The expected output is the line with "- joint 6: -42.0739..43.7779" plus all lines after it to the end of the material below, reproduced exactly, with pictures omitted and nothing else included.

+ + + + +

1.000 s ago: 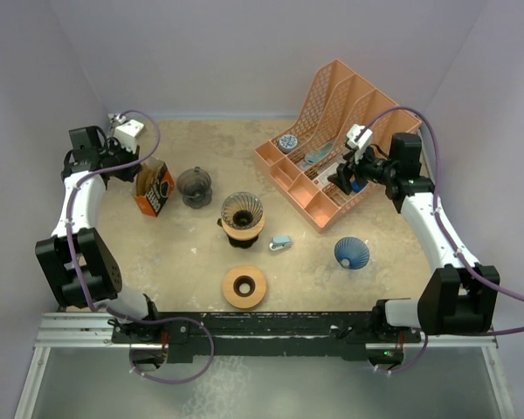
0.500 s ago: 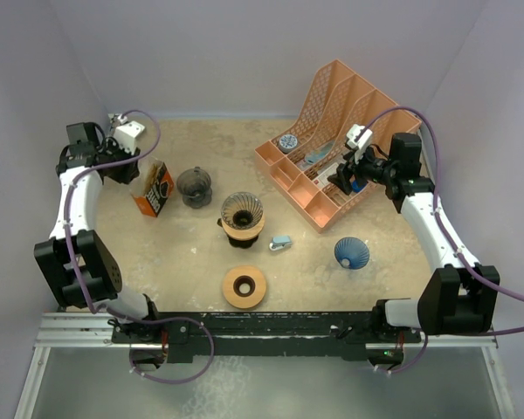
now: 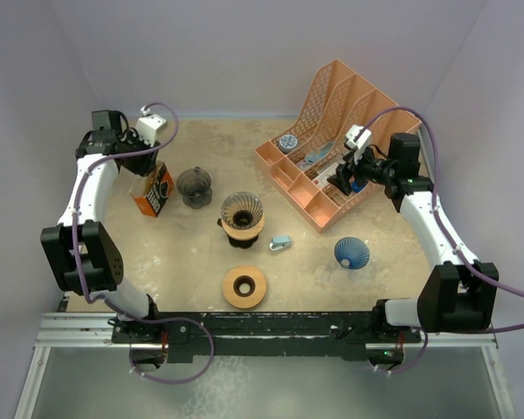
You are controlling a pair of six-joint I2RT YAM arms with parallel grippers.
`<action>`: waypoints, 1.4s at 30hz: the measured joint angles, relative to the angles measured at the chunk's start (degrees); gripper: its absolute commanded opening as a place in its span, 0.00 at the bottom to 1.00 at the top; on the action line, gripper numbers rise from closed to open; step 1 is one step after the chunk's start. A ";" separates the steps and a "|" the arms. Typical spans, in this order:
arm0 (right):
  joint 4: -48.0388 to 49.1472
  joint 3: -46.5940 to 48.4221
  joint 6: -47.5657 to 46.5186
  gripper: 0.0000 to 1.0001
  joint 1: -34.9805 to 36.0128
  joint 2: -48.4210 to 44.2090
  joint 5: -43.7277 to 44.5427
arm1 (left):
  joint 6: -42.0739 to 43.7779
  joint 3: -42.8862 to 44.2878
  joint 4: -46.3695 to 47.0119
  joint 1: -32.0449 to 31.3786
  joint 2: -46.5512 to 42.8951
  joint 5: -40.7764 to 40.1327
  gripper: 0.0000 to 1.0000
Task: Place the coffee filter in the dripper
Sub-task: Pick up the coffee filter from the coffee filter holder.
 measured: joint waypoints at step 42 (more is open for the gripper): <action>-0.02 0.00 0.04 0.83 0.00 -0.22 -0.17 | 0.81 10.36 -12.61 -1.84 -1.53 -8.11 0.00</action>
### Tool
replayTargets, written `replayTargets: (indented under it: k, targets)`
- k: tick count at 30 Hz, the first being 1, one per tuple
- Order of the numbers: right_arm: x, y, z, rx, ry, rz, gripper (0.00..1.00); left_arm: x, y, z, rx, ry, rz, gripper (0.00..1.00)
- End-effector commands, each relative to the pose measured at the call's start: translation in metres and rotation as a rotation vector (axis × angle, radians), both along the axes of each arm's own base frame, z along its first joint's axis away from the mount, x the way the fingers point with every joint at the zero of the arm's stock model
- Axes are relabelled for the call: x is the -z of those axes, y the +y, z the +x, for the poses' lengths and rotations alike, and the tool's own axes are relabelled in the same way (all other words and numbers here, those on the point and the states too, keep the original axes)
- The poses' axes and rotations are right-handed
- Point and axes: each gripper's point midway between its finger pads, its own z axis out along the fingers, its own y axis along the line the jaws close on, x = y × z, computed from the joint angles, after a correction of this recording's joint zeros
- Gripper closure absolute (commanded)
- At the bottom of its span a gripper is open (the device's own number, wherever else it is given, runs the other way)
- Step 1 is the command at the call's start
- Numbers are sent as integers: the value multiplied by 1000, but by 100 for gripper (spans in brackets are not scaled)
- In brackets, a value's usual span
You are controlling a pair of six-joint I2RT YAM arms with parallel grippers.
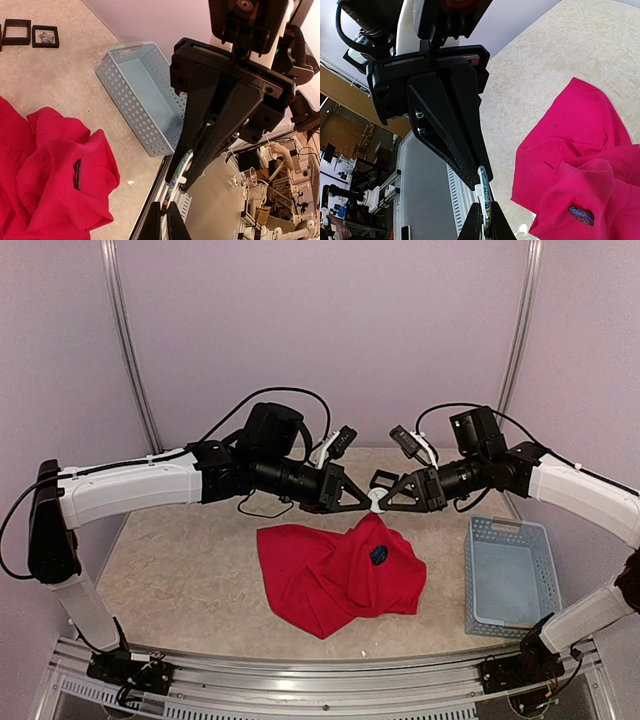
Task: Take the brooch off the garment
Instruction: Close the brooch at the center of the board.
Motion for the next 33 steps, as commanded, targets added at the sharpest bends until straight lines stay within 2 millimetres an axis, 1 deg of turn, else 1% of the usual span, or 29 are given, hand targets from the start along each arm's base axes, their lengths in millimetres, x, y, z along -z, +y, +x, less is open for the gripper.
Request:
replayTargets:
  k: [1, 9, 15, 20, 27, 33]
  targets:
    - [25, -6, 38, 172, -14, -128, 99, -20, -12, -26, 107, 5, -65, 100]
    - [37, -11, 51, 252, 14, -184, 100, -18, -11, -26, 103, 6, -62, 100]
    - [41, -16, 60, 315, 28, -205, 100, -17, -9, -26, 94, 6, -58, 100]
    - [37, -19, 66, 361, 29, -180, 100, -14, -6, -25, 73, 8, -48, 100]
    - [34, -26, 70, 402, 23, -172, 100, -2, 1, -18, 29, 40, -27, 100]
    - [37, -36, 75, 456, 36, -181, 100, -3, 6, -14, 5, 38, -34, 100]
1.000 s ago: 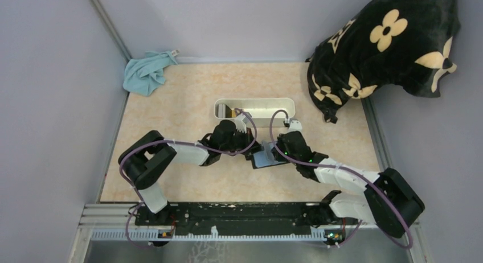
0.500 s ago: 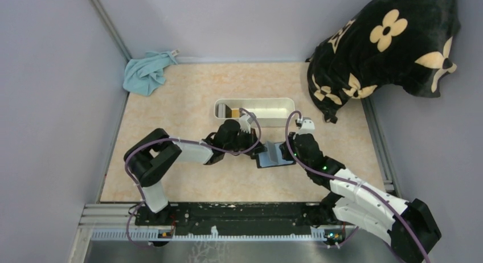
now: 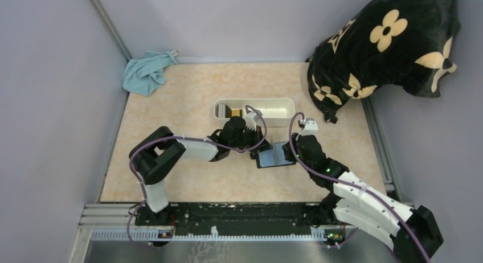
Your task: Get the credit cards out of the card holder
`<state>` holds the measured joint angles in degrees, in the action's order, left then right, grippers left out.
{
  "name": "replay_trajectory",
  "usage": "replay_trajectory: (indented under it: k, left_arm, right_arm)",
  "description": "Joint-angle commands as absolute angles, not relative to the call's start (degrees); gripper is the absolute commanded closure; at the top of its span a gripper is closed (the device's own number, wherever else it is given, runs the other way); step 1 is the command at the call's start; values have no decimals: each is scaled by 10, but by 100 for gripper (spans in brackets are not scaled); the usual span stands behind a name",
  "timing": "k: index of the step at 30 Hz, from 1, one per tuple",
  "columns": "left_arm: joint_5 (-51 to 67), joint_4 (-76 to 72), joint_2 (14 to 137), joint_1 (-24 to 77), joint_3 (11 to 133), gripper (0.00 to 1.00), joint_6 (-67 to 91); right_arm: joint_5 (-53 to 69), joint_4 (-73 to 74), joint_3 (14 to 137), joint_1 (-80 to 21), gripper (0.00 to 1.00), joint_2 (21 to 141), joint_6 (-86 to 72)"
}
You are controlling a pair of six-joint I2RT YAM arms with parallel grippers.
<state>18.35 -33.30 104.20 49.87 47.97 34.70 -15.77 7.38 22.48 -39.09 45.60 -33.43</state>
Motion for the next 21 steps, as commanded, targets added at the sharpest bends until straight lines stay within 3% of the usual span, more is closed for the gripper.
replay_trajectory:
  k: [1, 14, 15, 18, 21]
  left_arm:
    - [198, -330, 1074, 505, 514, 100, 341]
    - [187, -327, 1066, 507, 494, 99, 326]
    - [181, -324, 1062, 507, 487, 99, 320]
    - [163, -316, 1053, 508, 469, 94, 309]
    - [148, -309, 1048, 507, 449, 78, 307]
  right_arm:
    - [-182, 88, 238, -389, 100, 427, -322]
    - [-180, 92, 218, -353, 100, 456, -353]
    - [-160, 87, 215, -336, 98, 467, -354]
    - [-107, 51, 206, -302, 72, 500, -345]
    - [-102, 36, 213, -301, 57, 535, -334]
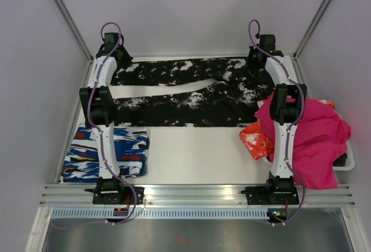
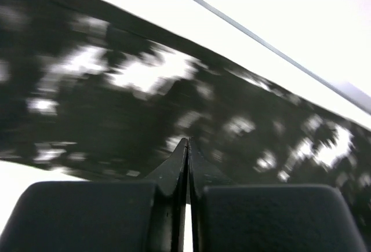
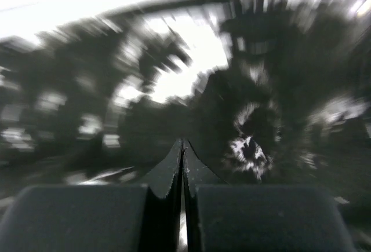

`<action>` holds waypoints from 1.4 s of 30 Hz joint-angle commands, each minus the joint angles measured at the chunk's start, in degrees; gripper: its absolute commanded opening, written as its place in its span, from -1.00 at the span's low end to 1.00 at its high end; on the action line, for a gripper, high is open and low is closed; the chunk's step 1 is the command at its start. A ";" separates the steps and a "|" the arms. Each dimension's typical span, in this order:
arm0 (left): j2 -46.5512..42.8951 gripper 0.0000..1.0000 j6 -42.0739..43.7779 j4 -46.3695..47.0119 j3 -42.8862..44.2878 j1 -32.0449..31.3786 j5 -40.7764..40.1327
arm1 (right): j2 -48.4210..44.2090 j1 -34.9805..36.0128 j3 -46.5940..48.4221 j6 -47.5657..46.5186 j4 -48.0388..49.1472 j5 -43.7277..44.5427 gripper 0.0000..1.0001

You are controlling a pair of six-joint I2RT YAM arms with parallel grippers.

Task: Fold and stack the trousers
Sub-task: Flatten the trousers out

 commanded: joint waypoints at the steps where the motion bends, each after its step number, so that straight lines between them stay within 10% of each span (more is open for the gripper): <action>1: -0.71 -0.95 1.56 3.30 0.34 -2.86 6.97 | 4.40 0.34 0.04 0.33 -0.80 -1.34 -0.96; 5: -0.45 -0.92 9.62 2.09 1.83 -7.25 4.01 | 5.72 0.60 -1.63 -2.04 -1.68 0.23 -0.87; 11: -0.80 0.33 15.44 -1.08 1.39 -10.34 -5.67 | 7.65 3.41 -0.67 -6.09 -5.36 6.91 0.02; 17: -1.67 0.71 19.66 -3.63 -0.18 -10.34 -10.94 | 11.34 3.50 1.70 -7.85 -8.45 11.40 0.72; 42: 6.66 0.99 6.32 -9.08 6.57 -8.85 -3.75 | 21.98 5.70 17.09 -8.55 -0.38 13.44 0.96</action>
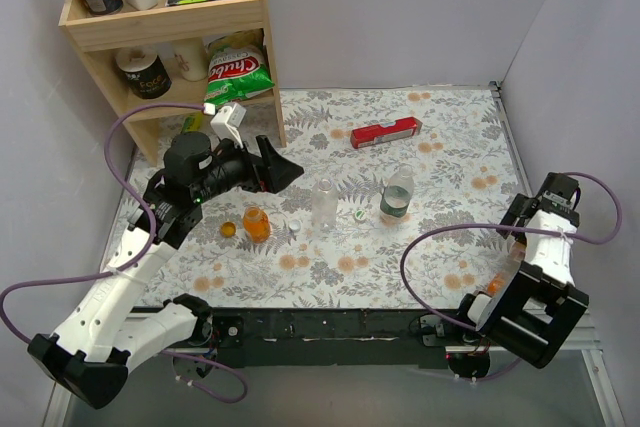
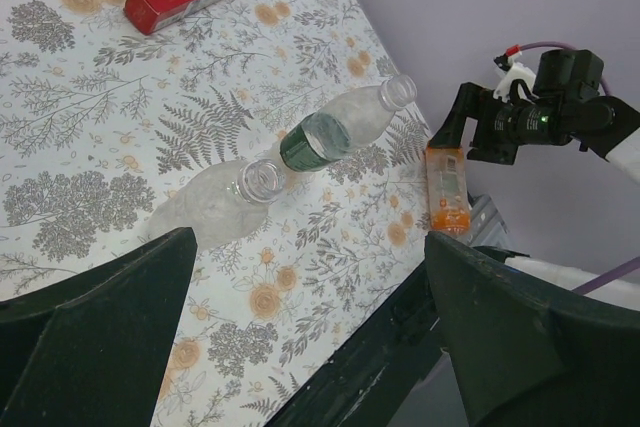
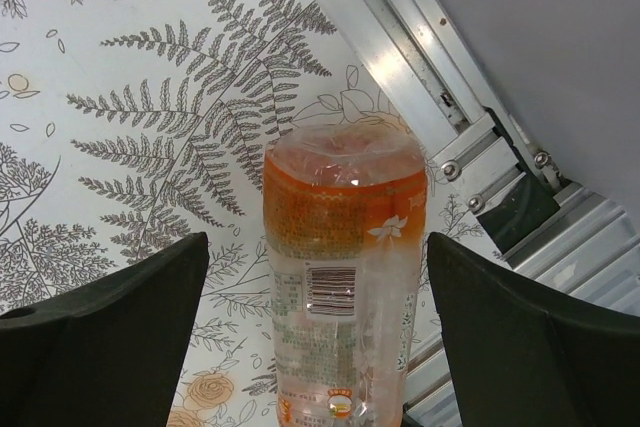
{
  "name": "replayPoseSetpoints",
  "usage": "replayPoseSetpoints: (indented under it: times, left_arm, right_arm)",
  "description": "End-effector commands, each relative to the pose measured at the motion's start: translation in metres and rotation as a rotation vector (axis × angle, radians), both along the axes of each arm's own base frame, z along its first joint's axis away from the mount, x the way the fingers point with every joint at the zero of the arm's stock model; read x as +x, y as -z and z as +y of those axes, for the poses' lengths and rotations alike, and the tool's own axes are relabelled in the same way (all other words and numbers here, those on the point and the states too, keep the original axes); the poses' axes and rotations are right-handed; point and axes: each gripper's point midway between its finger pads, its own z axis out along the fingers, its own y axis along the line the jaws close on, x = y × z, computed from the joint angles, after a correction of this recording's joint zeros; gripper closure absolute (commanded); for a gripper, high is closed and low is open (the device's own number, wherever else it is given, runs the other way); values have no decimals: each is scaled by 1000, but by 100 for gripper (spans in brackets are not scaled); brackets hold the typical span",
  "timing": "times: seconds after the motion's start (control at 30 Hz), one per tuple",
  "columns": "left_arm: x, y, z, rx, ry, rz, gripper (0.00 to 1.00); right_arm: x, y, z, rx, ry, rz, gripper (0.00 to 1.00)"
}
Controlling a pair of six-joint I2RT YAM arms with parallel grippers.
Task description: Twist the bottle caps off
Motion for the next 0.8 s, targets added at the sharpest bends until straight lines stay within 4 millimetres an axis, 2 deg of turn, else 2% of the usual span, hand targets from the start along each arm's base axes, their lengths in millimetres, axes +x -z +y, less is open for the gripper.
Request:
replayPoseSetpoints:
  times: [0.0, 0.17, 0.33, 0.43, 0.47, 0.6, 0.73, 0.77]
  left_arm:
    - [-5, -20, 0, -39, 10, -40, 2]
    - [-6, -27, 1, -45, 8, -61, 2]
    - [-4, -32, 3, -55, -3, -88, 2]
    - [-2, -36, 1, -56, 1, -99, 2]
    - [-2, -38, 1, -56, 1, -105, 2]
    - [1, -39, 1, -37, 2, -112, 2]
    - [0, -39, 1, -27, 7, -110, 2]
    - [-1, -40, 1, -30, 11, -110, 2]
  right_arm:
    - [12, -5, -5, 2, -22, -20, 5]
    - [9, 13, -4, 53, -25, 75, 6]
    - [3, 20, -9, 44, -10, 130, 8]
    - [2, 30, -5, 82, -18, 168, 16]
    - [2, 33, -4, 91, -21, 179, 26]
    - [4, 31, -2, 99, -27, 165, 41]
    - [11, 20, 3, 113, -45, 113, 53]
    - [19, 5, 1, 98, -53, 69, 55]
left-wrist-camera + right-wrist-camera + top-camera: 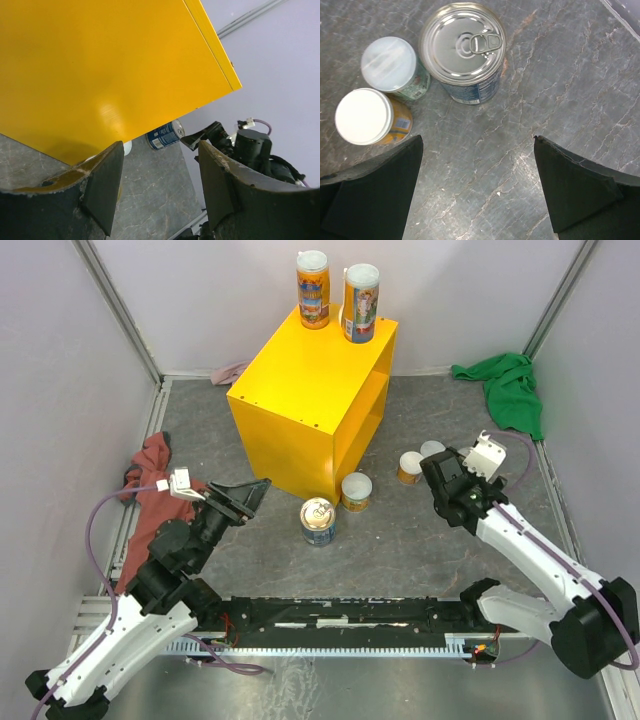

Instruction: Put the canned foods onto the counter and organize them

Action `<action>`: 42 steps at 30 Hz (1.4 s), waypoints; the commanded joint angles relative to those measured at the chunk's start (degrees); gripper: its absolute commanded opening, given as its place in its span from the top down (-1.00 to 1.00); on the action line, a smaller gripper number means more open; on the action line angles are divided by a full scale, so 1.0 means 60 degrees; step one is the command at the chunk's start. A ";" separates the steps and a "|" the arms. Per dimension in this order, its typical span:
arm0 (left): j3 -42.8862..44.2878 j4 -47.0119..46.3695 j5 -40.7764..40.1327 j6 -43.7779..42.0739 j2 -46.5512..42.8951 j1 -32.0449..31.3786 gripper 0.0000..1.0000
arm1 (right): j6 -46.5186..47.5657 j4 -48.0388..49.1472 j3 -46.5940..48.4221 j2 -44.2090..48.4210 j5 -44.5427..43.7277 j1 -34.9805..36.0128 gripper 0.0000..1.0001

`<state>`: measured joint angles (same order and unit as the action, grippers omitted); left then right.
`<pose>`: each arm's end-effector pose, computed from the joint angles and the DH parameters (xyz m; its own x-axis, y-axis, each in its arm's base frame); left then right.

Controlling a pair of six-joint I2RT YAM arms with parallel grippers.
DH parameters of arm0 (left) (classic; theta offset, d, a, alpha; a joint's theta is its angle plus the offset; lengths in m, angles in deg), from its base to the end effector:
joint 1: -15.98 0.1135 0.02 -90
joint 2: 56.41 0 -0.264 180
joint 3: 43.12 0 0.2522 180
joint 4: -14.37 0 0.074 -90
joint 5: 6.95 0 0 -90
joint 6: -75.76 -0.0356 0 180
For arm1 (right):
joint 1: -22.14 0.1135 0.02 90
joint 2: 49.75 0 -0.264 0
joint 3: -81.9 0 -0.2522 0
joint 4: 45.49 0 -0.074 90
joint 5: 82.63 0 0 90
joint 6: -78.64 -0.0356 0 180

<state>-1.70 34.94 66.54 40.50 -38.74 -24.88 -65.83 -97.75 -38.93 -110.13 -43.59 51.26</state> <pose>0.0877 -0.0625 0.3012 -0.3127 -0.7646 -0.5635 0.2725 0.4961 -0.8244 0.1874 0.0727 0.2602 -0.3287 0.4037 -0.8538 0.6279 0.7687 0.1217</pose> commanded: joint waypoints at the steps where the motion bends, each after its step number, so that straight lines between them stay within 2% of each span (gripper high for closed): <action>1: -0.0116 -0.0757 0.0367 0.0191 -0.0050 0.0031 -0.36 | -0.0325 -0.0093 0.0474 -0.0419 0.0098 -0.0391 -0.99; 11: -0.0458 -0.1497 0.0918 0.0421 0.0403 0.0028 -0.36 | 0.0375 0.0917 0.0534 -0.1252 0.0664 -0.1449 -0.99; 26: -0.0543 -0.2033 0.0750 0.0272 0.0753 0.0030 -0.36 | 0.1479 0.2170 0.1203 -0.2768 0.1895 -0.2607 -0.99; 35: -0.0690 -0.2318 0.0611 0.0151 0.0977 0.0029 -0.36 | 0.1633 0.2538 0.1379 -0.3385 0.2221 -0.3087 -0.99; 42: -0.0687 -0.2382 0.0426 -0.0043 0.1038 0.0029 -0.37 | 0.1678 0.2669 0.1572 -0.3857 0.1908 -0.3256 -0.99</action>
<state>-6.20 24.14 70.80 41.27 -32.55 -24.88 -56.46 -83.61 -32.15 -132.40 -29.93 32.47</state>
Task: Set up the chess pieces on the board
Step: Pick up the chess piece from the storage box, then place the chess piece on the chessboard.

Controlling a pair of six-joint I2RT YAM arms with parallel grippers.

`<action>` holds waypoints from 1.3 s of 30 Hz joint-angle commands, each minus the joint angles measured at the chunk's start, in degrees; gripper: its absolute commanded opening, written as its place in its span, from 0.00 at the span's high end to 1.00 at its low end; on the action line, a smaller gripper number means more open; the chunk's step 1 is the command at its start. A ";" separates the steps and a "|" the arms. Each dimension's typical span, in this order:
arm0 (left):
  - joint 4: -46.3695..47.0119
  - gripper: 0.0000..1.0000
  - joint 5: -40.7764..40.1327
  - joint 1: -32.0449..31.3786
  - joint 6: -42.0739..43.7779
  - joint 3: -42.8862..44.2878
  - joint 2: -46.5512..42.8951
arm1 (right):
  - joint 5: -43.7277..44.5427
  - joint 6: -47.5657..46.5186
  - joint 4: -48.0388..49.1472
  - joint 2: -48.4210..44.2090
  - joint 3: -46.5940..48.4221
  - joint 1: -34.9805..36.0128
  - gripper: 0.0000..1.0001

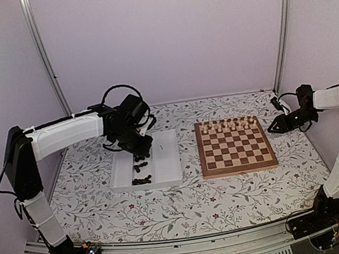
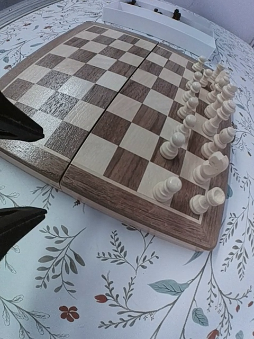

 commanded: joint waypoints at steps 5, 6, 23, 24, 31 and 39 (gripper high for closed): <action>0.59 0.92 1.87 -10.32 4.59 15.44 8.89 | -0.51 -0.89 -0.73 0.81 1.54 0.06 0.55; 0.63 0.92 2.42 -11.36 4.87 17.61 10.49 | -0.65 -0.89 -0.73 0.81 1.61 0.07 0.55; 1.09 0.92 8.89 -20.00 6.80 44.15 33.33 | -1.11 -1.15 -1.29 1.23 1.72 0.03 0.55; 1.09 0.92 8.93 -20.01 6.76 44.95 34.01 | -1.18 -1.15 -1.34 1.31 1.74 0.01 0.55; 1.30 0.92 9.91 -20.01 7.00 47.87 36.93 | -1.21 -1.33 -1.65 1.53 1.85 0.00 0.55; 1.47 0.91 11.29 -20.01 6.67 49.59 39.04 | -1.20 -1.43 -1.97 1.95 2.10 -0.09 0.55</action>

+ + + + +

### Response below
  - joint 6: -42.0739..43.7779
  - joint 3: -42.8862..44.2878
  - joint 2: -46.5512..42.8951
arm1 (right):
  - joint 5: -43.7277..44.5427
  - joint 6: -47.5657..46.5186
  - joint 4: -48.0388..49.1472
  - joint 2: -48.4210..44.2090
  - joint 3: -46.5940..48.4221
  - joint 1: -34.9805..36.0128
  - gripper: 0.0000..1.0001


 commanded: joint waypoints at steps 5, 6, 23, 24, 31 and 39 (gripper high for closed): <action>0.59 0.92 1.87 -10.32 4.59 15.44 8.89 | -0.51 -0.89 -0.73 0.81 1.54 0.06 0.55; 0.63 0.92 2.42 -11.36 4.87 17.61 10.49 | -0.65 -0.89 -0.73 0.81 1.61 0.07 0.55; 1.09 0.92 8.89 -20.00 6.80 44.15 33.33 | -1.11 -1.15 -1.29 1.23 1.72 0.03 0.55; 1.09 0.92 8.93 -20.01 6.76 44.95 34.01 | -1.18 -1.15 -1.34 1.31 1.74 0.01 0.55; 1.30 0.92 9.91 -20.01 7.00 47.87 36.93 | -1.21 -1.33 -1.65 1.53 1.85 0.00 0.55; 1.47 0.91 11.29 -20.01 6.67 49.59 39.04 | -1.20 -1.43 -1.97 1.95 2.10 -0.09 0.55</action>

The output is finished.